Die Hirsche waren in ihre Körbe gebracht, die Hasen in ihre Kiste, die künstlerisch gebildeten drei Rosse, an Pegasus im Joche erinnernd, wieder vor den Wagen gelegt, der seinen Kampf mit den unerforschlichen Tiefen der Waldstraße weiter ausfechten sollte; Kästner und Anton saßen bereits ..., da erschien Johann, der Flüchtling. Er versicherte, sein Entweichen habe keinen anderen Grund gehabt, als Hilfe herbeizuholen, die er nun doch leider nicht gefunden.

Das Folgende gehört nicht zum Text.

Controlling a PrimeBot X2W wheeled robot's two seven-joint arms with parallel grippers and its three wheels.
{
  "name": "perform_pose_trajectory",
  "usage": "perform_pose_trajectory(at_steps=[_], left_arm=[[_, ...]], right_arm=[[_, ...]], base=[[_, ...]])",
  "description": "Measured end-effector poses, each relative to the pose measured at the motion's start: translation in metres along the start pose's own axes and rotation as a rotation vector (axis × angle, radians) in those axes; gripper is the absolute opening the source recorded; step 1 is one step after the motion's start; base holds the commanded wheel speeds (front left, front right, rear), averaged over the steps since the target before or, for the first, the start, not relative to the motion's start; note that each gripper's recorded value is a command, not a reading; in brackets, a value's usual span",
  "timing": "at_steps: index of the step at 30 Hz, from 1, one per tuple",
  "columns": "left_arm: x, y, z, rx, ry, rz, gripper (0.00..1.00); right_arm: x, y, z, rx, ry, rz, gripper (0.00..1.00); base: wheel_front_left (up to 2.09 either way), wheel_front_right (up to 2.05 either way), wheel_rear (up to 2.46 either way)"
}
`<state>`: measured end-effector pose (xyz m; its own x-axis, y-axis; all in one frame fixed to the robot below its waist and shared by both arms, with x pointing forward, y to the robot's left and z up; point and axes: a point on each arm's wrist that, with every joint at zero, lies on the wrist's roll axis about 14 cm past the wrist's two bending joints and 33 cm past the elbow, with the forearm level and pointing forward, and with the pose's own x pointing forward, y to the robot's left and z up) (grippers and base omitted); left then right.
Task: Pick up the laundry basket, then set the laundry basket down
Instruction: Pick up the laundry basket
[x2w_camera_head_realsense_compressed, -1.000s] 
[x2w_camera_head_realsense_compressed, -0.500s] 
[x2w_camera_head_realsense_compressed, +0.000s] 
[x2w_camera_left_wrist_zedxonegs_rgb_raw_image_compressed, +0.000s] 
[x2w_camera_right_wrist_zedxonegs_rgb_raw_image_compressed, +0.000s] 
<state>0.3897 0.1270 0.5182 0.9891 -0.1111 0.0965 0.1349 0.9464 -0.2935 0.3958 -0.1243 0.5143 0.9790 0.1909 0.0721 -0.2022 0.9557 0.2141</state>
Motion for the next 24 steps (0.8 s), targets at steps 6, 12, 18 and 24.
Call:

Kästner rief alle Nymphen und Dryaden des Waldes zu Zeuginnen auf, daß Johann ein frecher Lügner sei, zahlte ihm seinen Wochenlohn, warf ihm sein Bündel zu, empfahl ihm, sich einen Galgen mit freundlicher Aussicht zu suchen, woran er sich hängen lasse, und schloß mit einem Winke auf Anton, der ihn bereits ersetzt habe.

Johann schied mit tüchtigem Fluche.

Die Hasen in der Kiste trommelten einen Tusch.

Die Pferde setzten sich in Bewegung.